Material provided
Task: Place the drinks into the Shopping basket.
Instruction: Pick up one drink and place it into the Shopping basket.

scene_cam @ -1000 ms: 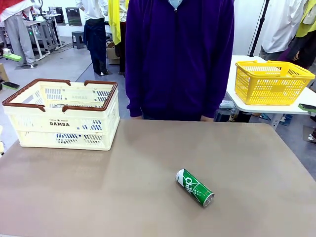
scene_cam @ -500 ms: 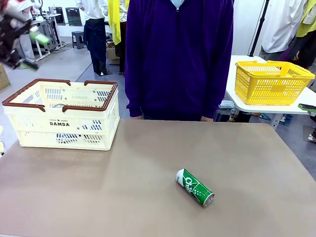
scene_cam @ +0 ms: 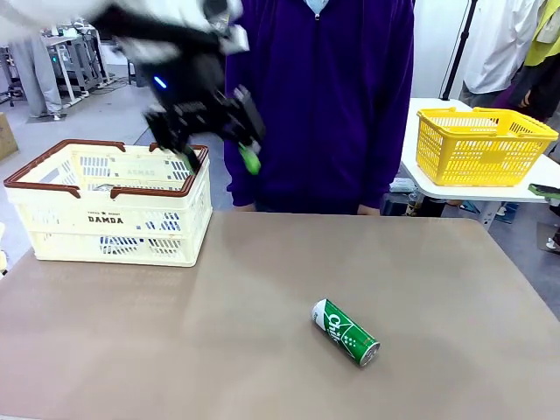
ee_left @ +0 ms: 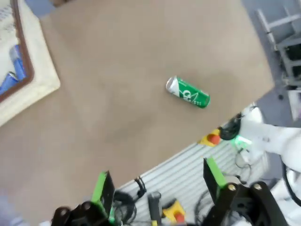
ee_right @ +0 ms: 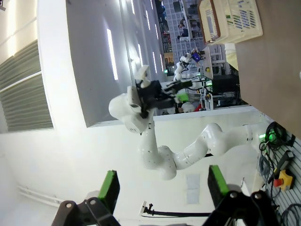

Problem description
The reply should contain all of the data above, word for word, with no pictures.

Exercise result
Task: Place the drinks into the Shopping basket.
Instruction: Pick up one drink and place it into the Shopping basket.

scene_cam @ -1000 ms: 
scene_cam @ -500 ms: 
scene_cam @ +0 ms: 
ee_left @ +0 ms: 
ee_right @ +0 ms: 

No other output is expected for this exercise.